I know it’s a bit early, but since my family celebrated Thanksgiving last weekend, I have been in the Christmas spirit!
The trees are lit and decorated and I have dusted off all my Christmas CDs and found all my holiday playlists.
I love to sing “Have Yourself A Merry Little Christmas” and all the artist variations of classic holiday hits. However, I find myself focusing and thinking on the lyrics of several others “Mary Did You Know,” “O Holy Night,” “A Baby Changes Everything,” “O Come Let Us Adore Him,” and even “Little Drummer Boy.”
I am reminded of the true reason of Christmas. My heart is full of joy and my eyes of tears with gratitude that God has given me the greatest gift of all in the form of a baby in a manger. Not only that, but that Jesus agreed to step down from heaven to become a humble servant in order to tell of the Father’s love, be the ultimate sacrifice for our sins, and allow us a way to be reconciled to God.
That is something to be thankful for. Thankful for Jesus’ ministry of reconciliation. Thankful that The Lord orchestrated that good news to be shared with me. Thankful for the opportunity to be Christ’s ambassador in a lost and broken world.
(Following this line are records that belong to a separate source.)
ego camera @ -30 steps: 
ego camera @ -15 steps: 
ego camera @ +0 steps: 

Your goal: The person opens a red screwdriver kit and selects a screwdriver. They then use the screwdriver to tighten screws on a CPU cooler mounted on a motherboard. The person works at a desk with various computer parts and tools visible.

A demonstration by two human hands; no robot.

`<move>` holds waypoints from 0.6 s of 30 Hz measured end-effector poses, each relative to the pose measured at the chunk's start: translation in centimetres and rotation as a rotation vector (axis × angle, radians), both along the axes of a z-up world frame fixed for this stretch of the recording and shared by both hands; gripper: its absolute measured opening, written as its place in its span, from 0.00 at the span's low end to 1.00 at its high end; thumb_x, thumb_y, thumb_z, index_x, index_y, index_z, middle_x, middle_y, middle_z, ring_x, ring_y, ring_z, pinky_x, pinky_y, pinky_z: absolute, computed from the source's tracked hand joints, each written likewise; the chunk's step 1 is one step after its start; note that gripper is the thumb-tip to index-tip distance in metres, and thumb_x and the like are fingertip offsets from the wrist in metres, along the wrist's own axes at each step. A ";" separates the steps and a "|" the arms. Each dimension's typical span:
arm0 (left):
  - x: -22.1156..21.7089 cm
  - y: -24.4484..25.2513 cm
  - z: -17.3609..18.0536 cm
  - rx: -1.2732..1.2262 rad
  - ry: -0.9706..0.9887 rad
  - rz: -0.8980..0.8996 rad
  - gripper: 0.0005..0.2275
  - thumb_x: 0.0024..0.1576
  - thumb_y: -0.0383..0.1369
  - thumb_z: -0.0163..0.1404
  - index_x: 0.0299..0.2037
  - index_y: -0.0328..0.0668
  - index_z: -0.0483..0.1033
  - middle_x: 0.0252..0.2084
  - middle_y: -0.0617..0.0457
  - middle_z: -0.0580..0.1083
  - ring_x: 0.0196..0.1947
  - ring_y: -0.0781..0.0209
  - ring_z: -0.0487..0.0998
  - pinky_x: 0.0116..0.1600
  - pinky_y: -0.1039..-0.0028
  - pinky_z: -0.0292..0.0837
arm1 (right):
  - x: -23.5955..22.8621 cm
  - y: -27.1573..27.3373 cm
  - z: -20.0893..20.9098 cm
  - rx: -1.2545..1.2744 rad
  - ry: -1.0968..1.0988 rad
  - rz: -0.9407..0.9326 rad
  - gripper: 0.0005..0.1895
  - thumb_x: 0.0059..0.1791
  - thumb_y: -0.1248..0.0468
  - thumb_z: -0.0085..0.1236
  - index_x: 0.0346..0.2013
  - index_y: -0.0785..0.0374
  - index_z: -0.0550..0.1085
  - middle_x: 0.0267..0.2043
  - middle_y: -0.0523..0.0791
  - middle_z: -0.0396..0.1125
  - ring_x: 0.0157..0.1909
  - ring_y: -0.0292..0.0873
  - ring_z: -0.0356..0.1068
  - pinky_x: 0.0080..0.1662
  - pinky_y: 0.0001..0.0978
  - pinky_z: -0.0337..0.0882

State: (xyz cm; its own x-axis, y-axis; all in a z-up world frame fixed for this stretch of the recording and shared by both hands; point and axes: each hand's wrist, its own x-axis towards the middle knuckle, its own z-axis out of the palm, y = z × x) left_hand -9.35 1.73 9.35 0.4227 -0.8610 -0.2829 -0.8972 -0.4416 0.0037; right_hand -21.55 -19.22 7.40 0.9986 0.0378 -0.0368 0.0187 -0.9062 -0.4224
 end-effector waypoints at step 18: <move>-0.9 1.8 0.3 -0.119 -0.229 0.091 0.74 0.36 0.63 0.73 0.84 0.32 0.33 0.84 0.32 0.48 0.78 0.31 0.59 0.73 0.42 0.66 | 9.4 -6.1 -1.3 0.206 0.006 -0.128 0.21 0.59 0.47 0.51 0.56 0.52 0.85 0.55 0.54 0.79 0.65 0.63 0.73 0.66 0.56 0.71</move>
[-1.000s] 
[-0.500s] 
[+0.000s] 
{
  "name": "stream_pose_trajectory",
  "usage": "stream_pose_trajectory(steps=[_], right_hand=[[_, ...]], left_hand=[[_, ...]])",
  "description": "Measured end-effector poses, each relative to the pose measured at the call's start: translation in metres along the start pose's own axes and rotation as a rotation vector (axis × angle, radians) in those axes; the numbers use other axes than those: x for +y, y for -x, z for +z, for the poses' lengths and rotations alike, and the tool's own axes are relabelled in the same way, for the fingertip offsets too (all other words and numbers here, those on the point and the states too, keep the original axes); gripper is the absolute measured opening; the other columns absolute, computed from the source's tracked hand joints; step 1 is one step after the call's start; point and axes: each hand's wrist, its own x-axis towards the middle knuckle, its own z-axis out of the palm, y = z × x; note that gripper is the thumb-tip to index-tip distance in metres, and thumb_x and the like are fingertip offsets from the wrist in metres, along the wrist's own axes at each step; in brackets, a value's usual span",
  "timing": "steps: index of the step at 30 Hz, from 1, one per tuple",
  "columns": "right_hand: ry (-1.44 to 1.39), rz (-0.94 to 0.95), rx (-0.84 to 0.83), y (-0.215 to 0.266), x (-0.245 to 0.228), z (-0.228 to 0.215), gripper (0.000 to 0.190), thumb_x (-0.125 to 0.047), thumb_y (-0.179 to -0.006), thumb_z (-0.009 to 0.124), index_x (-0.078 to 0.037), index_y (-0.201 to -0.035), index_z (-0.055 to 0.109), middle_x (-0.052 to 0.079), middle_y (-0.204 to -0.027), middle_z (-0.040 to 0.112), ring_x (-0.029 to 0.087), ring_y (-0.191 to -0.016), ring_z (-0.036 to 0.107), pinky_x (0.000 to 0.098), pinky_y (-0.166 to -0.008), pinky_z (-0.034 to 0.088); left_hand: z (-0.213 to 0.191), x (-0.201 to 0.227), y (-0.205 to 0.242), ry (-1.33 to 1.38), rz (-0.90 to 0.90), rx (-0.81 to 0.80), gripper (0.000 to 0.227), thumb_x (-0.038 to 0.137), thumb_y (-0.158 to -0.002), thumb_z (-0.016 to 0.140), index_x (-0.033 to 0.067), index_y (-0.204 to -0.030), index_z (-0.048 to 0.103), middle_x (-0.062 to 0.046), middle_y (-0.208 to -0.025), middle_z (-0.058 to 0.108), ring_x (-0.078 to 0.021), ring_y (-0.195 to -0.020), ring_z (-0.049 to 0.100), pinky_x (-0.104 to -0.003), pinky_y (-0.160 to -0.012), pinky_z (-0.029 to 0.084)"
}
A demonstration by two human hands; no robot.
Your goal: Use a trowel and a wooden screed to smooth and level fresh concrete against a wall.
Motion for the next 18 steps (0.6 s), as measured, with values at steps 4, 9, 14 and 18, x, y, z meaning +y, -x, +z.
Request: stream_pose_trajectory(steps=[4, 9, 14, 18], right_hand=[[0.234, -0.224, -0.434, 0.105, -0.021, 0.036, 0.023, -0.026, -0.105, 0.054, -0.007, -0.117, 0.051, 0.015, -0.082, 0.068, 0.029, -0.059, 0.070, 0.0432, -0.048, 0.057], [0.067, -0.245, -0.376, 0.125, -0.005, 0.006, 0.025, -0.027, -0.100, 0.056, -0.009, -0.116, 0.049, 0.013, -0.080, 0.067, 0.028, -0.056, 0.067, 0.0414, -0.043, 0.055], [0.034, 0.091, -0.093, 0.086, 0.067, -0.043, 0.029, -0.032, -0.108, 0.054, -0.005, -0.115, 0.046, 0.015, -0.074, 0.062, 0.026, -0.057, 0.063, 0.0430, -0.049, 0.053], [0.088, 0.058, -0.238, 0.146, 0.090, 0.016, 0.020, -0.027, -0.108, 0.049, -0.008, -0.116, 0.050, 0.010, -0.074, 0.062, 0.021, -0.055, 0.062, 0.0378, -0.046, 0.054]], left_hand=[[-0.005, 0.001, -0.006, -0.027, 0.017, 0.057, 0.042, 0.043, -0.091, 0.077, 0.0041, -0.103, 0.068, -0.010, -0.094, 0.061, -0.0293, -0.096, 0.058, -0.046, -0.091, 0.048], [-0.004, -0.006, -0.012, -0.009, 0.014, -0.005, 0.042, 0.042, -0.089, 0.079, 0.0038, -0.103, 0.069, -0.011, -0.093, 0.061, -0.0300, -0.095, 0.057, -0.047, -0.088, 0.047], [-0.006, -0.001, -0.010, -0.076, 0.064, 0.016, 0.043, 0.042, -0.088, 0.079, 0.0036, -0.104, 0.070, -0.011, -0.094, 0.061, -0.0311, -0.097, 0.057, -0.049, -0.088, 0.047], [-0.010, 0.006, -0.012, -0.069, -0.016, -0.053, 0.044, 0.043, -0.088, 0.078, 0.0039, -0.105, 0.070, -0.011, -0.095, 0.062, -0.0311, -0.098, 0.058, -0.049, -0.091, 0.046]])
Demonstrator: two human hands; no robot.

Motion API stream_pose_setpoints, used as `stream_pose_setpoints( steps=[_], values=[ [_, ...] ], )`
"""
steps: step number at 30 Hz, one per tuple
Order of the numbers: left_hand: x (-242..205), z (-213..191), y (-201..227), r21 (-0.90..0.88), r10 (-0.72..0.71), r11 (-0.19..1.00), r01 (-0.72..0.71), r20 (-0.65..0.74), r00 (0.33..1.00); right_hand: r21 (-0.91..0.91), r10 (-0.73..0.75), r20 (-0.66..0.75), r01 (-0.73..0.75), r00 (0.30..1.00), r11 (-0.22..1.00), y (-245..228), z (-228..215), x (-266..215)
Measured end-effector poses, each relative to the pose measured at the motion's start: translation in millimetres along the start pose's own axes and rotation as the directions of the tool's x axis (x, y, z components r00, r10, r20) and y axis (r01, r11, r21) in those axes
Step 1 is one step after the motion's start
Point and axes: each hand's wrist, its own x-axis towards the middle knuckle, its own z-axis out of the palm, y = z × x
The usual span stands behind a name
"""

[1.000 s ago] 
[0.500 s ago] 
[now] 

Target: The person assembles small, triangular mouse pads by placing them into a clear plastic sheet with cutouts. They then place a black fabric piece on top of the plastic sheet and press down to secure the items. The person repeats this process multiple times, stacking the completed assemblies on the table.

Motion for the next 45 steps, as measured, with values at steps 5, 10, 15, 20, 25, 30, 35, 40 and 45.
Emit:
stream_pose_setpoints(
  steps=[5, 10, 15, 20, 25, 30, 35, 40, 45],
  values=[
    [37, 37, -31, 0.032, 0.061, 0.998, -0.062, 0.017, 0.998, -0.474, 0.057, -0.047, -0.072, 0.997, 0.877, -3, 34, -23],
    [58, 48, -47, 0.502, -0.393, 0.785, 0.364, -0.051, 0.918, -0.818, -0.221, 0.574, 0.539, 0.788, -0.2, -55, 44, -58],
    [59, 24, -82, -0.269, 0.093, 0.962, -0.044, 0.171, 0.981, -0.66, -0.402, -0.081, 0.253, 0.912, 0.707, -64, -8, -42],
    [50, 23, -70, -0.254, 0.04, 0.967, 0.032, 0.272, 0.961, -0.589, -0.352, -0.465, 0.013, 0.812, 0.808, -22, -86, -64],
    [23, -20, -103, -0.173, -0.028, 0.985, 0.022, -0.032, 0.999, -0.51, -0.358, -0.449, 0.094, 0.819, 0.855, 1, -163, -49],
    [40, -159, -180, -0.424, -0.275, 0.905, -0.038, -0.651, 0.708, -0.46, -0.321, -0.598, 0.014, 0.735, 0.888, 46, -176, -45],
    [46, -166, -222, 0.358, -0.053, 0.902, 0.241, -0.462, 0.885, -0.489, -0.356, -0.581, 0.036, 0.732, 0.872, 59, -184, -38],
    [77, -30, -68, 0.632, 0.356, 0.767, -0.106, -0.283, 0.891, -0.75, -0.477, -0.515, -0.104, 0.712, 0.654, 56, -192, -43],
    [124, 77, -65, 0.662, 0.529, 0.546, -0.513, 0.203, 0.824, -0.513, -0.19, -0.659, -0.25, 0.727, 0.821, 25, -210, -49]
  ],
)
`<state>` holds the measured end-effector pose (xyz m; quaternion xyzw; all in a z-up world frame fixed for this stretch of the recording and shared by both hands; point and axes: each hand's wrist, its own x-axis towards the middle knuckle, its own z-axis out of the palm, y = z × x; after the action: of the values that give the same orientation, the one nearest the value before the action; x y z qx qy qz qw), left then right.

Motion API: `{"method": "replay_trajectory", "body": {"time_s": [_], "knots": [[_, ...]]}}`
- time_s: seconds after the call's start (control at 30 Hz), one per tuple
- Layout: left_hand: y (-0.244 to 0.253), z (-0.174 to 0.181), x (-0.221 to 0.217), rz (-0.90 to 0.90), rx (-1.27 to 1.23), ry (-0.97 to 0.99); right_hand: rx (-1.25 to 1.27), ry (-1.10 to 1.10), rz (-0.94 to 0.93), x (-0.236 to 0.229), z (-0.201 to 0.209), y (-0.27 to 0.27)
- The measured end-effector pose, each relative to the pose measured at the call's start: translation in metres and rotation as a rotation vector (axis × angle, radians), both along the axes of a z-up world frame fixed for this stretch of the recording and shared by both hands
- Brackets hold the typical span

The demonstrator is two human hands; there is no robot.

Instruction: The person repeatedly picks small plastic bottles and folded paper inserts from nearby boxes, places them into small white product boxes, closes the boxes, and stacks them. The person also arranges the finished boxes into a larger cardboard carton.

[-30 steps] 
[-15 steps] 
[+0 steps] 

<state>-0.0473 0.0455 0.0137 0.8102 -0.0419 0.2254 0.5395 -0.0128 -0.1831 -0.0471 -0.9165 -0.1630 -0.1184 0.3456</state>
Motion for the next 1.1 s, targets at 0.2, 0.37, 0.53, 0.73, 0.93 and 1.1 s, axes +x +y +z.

I pray as artists record and perform the Christmas songs this season that they would understand what they sing, and that the Lord breaks their hearts and draws them close to Him.
Today I am thankful for the community of believers The Lord has blessed me with in Wake Forest. They are so quick to love and serve me. As well as rebuke and correct me.
As Stephen and I move forward into this new chapter, I’m overwhelmed with how many people are offering advice, job leads, and even possibly their homes in order to serve us so we can better serve Him.
Overwhelmed by the church actually being the church. So good. So sweet. So blessed. Thank you, Jesus.
I am not a marathon runner (or even a mile runner). I’m out of shape and trying to do better. Even though my health and my body are far from perfect, I am thankful for them.
Even when my anaphylaxis kicks in or my allergies put me out a few days. Even when I sprain a muscle or am fatigued to the core. I am thankful.
I have no room to complain. I will be thankful for my health, and I will continue to strive to improve it.
I also pray for my friends, family members, and co-workers whose health or family member’s health is less than perfect. And I anxiously await a New Heaven and New Earth where there will be no pain, no sadness, and no death. The way The Lord intended it. What a glorious day that will be!!